#### WHAT YOU WILL DO:
Go through the material below line by line and count those containing "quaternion". Write the count and nothing more.

::: SOURCE DATA :::

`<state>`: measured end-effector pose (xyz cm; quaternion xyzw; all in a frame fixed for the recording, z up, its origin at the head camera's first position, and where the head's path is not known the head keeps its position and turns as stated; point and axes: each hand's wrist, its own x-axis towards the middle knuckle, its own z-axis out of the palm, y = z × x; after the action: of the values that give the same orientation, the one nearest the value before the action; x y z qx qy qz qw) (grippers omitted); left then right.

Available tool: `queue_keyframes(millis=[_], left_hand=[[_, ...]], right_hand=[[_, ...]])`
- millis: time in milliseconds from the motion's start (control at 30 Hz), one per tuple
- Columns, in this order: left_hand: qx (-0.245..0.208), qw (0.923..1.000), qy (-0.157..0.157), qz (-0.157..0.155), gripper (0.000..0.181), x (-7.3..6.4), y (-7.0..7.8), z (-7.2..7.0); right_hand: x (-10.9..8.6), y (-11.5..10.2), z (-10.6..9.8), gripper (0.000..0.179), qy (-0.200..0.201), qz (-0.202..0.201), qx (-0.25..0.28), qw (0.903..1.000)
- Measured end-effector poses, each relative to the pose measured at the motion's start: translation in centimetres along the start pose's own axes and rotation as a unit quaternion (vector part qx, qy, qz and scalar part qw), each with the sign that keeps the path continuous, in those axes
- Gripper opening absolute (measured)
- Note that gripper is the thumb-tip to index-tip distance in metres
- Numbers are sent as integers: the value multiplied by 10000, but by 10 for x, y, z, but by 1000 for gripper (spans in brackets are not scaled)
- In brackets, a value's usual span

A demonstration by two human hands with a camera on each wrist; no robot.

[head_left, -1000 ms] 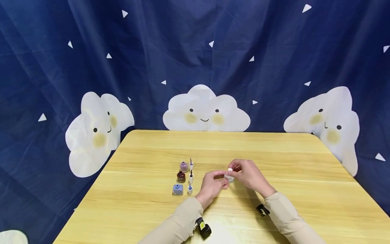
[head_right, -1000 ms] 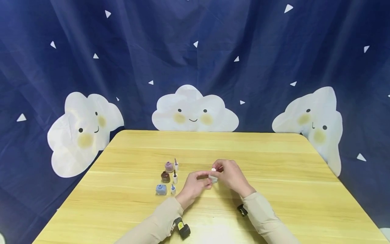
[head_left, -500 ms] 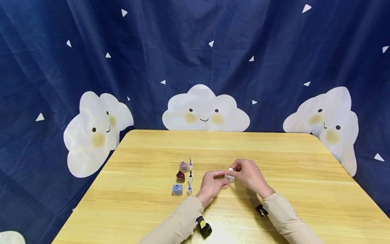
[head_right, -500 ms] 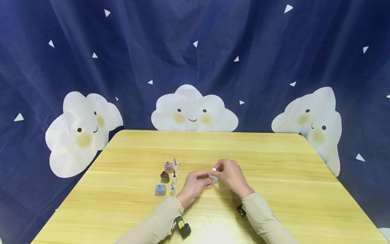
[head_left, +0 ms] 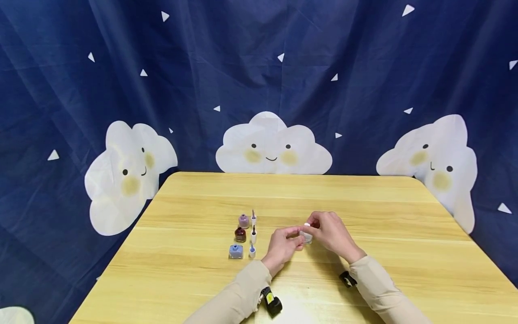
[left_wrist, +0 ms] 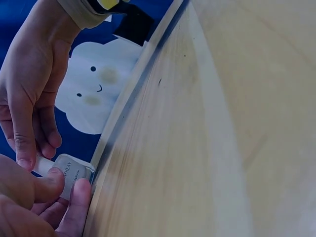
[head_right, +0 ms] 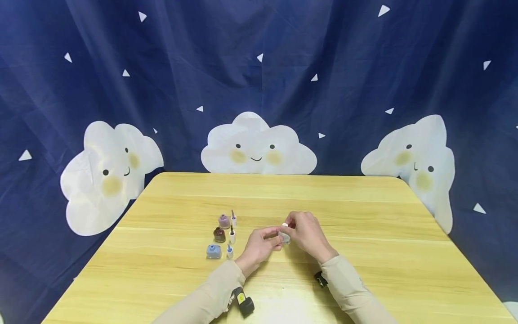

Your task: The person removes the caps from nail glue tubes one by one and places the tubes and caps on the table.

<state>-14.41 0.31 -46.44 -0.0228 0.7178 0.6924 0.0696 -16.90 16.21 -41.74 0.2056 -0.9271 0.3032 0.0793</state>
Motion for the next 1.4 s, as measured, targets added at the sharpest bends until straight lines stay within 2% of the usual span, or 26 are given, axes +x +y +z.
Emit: queue_keyframes(millis=[167,400,533,733,1000,1267,1400], left_hand=[[67,10000,-56,46,28,0,-1,0],[-66,10000,-64,-5,28,-1,-1,-2],[-51,10000,-67,21,29,-1,-1,-2],[75,9999,-46,81,26,0,-1,-2],[100,9999,-98,82,26,1,-1,-2],[45,9999,-150,64,26,0,1,-1],[45,9998,-169,85,26,0,1,-2]], right_hand=[[-1,1,-4,18,-189,-165,66,9997],[0,0,-8,18,-209,151,122,9996],[1,-1,-9,15,-214,-60,107,9997],[2,-3,-13,6,-436,-389,124,9982],[1,-2,-15,13,-430,-63,82,9990],[-1,-3,-18,8,-553,-576,90,9968],[-1,-3,-19,5,-624,-505,171,9966]])
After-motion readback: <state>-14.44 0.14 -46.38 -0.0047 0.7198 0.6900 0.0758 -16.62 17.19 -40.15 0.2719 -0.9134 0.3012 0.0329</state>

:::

#### ANSWER:
2